Reviews

As You Like It (Bristol)

Editorial Staff

Editorial Staff

| London's West End |

28 March 2003

As You Like It, Shakespeare’s ‘happiest’ play, has brought little joy to the RSC this season, its subdued and fairly pedestrian production attracting poor critical notices. Shakespeare at the Tobacco Factory, by contrast, succeeds where Michael Boyd’s company fails; outing the comedy largely closeted at the Swan.

It’s hard to believe it’s only the fourth season by the Bristol group whose achievement under the direction of Andrew Hilton has already attracted the attention of the Barbican Theatre, formerly the London home of the RSC.

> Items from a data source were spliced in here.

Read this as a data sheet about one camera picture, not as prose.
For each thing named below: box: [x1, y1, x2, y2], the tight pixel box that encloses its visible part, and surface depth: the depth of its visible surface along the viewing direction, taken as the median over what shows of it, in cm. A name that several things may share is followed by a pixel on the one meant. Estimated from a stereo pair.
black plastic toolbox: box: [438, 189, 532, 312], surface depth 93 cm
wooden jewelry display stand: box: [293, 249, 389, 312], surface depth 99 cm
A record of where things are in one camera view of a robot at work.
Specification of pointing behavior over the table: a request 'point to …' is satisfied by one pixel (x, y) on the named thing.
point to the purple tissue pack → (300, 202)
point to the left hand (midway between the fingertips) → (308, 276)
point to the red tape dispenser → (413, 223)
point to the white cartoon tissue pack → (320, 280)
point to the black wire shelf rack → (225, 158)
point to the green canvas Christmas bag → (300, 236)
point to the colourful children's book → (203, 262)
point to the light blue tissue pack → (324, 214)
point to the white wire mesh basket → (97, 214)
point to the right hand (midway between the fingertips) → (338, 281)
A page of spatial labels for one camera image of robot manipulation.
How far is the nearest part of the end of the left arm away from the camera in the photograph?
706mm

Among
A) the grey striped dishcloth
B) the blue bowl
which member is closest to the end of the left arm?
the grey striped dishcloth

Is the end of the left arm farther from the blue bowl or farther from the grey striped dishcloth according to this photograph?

Where As You Like It, at three-and-a-half hours long, drags its heels at Stratford, despite some strong individual performances, it fairly capers at Bristol, thanks to strong ensemble playing, gimmick-free production and an infectious revelling in and unravelling of a play whose literary-ness can make it difficult to find one’s way through.

The plotting is perfunctory: Duke Senior has been usurped by his scheming brother and has fled with a handful of lords into the Forest of Arden. His daughter Rosalind, who had remained behind at court with her friend and cousin Celia, is subsequently also forced to take to the woods – disguised as a man – as is her would-be lover Orlando.

Saskia Portway excels as Rosalind, finding a winning blend of self-possession and wide-eyed helplessness in the face of love which escapes Nina Sosanya at Stratford. Peter Clifford as Duke Frederick offers a fine study of power-hungry paranoia, while Rupert Ward-Lewis is a suitably dashing and ardent Orlando. There are strong comic performances too from David Plimmer as the jester Touchstone and John Mackay as the melancholic Jaques.

The set, as ever, is simple with a few functional props, the central uprights of the converted warehouse serving variously as pillars and trees. The action is (unfussily) located in the 18th century, in contrast to the 19th at Stratford.

While the RSC continues to struggle to define its role in the 21st century, the marvellous Shakespeare at the Tobacco Factory, on a fraction of the Stratford company’s budget, continues to go from strength to strength.